Work item —
All lines below starting at the one that holds "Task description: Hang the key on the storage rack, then" and ending at the one that holds "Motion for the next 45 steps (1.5" should be printed exactly, ends included. Pictures should not be printed, nor anything else.

Recorded data
····················
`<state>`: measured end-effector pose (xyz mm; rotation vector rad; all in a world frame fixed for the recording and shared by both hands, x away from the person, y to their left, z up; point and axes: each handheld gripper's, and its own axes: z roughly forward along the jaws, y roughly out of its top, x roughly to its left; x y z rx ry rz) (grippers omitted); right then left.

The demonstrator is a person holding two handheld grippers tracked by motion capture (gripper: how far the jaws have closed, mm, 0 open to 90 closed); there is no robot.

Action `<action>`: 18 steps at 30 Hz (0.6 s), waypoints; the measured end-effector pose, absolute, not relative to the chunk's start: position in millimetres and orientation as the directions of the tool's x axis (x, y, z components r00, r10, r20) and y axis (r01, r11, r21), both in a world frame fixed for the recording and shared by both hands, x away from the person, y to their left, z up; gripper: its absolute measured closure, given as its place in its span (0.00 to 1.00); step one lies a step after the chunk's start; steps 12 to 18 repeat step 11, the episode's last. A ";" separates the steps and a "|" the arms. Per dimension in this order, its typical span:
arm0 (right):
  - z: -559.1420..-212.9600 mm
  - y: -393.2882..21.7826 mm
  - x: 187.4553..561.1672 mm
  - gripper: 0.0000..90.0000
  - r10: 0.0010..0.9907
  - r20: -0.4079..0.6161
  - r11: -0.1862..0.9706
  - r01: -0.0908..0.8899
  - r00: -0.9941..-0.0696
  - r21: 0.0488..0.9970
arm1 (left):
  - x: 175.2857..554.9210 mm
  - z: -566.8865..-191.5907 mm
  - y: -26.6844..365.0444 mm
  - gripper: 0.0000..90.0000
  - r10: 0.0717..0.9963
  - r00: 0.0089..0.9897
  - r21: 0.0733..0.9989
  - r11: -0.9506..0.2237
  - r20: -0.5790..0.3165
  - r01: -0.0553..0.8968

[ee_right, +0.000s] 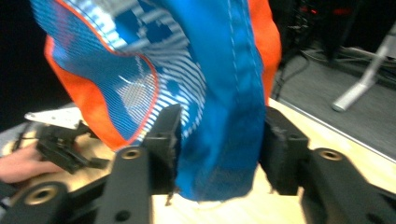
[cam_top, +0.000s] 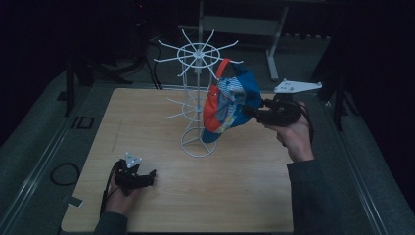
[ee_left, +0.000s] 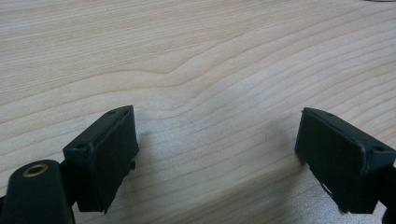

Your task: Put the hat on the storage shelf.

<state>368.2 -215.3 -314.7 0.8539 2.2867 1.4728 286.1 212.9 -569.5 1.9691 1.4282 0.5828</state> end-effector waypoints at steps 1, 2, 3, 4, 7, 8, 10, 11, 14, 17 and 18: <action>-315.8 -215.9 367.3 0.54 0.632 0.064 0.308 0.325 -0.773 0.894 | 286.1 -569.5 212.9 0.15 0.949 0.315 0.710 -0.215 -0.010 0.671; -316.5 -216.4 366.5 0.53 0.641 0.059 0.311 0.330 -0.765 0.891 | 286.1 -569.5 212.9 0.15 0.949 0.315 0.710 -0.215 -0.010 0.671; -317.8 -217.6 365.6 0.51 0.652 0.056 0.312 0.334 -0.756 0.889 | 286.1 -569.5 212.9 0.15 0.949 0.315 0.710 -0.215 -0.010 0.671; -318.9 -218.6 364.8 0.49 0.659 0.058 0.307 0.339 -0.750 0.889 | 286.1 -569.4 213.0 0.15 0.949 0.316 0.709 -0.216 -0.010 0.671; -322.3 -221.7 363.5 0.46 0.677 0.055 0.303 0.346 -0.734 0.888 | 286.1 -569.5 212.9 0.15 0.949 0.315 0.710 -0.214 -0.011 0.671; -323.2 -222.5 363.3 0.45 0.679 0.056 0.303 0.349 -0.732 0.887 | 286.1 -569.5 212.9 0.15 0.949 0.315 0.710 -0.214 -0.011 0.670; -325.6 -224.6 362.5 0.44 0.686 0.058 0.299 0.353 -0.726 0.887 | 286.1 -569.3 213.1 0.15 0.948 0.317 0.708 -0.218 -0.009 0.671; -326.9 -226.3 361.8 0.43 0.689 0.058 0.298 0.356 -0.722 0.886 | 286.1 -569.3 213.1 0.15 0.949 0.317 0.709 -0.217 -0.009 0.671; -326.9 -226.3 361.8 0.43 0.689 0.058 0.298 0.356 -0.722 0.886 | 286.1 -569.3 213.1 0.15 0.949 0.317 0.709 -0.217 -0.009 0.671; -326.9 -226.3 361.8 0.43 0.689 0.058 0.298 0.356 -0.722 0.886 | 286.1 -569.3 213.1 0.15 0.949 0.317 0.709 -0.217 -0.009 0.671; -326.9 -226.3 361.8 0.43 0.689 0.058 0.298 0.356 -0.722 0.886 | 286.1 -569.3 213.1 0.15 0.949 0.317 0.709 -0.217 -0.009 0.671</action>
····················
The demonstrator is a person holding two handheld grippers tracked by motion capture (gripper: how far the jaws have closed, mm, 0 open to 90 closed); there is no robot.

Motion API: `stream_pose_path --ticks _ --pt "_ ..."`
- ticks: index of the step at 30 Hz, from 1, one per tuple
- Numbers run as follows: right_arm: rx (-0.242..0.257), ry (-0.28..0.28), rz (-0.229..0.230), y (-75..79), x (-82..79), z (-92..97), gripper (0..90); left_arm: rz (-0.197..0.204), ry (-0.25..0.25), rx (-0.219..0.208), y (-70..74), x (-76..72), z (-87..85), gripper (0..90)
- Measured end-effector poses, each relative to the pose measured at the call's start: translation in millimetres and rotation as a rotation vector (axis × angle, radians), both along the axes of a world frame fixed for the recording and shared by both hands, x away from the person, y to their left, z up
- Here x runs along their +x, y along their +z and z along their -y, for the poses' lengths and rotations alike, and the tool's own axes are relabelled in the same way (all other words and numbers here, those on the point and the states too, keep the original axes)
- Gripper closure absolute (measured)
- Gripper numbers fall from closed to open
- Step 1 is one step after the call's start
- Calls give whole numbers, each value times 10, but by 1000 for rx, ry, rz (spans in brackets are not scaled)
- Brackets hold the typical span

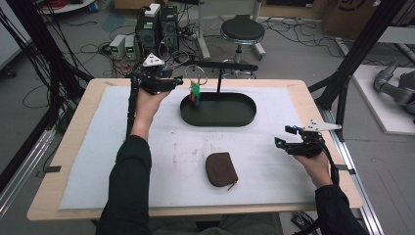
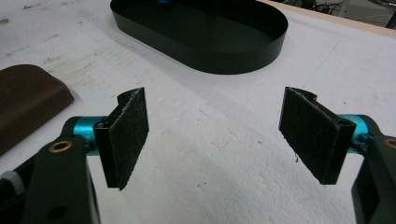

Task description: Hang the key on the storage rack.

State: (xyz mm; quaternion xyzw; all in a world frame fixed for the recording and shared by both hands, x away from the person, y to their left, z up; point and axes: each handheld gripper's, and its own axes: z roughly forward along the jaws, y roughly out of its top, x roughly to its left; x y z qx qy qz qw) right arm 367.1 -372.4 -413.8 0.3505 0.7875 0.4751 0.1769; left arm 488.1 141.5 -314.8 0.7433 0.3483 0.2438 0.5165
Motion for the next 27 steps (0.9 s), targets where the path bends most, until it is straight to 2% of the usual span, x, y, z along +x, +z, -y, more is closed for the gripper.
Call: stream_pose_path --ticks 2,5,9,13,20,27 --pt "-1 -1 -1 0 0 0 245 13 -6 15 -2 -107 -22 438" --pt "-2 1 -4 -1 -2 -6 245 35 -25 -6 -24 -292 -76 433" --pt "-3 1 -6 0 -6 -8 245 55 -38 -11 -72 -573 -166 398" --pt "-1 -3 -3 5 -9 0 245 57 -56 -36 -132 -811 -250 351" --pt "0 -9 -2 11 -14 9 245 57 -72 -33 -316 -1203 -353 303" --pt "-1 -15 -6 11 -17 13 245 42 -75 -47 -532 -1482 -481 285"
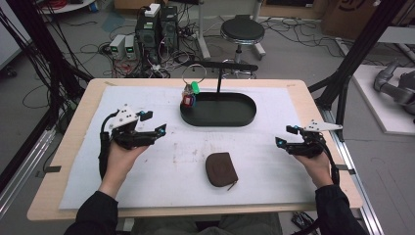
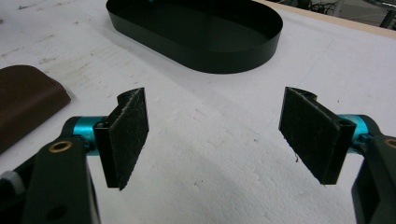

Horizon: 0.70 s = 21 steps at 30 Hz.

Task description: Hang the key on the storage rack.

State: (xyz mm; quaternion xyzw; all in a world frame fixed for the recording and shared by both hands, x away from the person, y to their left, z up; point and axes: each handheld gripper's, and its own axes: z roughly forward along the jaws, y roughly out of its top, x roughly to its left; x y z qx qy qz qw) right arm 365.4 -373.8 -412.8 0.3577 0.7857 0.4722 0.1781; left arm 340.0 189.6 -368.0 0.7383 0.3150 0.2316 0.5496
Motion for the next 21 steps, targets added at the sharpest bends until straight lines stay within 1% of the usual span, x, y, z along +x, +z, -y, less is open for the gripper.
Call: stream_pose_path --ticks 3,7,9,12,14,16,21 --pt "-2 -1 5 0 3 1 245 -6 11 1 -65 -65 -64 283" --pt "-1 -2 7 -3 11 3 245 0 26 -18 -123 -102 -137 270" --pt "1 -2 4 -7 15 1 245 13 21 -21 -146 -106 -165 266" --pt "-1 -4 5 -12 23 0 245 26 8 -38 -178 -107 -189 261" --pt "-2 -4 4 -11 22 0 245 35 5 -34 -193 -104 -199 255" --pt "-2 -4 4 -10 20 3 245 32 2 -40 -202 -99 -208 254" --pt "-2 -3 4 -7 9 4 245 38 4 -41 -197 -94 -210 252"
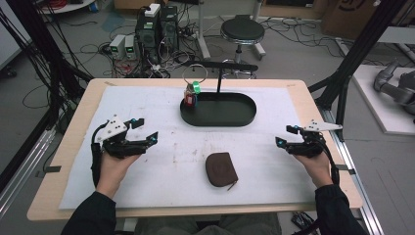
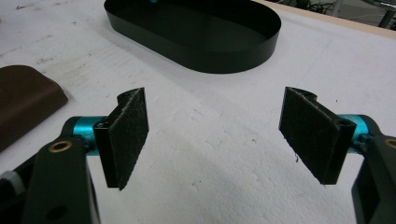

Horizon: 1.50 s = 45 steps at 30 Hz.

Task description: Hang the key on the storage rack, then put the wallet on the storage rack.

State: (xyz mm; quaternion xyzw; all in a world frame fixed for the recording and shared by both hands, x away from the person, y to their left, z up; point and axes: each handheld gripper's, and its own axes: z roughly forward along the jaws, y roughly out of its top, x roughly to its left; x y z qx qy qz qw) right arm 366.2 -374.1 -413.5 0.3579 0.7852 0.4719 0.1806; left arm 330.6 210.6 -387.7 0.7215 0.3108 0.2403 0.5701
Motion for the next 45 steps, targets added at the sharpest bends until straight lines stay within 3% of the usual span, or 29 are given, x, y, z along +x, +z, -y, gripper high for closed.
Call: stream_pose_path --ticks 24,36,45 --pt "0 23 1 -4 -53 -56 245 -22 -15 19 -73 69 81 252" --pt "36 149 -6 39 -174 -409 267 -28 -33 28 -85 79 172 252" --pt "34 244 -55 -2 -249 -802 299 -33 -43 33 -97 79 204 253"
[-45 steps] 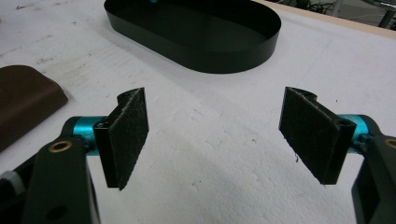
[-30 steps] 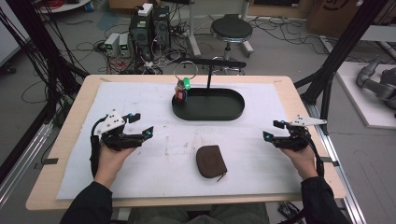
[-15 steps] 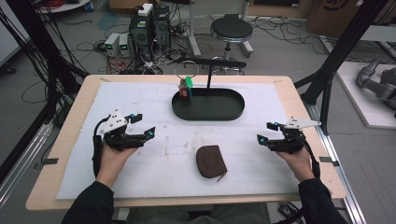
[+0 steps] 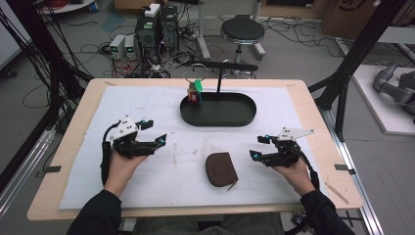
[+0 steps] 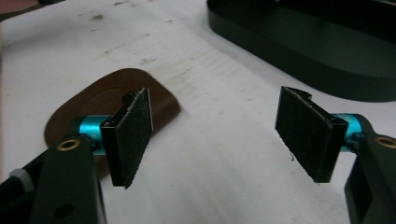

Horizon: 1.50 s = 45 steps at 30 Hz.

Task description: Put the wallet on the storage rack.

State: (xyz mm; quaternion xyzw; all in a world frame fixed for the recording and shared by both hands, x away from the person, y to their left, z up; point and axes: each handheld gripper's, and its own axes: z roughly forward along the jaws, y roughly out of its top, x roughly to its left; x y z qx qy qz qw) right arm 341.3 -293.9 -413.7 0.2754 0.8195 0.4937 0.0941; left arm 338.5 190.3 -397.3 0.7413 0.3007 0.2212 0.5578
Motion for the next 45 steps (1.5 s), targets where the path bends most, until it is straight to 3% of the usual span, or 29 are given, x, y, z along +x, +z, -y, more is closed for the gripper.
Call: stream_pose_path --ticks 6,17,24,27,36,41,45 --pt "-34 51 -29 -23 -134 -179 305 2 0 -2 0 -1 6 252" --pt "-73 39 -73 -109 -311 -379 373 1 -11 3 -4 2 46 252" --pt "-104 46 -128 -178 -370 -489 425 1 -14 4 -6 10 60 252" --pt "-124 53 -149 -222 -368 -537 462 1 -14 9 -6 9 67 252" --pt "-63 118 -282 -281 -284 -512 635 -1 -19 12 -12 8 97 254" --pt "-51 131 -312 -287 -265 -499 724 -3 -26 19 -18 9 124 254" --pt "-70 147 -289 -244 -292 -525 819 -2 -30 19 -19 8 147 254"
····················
Answer to the exercise —
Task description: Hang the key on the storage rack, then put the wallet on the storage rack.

State: (xyz mm; quaternion xyzw; all in a world frame fixed for the recording and shared by both hands, x away from the person, y to their left, z up; point and axes: each handheld gripper's, and its own axes: z roughly forward along the jaws, y roughly out of its top, x roughly to its left; x y z qx qy qz qw) right arm 366.2 -374.1 -413.5 0.3579 0.7852 0.4719 0.1806; left arm 330.6 210.6 -387.7 0.7215 0.3108 0.2403 0.5701
Motion for the next 45 steps, targets added at the sharpest bends until straight lines stay within 3% of the usual span, or 29 are given, x, y, z along +x, +z, -y, gripper high for closed.
Call: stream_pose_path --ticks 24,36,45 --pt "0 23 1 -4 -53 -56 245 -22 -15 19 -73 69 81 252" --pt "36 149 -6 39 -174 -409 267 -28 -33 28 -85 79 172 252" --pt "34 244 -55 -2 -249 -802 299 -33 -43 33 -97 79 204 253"
[-45 steps] 
[-30 steps] 
[-15 steps] 
[+0 steps] 
[+0 steps] 

Horizon: 1.50 s = 45 steps at 30 Hz.

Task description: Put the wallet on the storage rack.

State: (xyz mm; quaternion xyzw; all in a world frame fixed for the recording and shared by both hands, x away from the person, y to their left, z up; point and axes: each handheld gripper's, and its own axes: z roughly forward along the jaws, y roughly out of its top, x roughly to its left; x y z qx qy qz qw) right arm 341.3 -293.9 -413.7 0.2754 0.8195 0.4937 0.0941; left arm 338.5 190.3 -397.3 0.7413 0.3007 0.2212 0.5578
Motion for the next 45 steps (1.5 s), targets where the path bends most, until it is straight to 3% of the usual span, or 29 are given, x, y, z along +x, +z, -y, more is closed for the gripper.

No further output is required for this answer.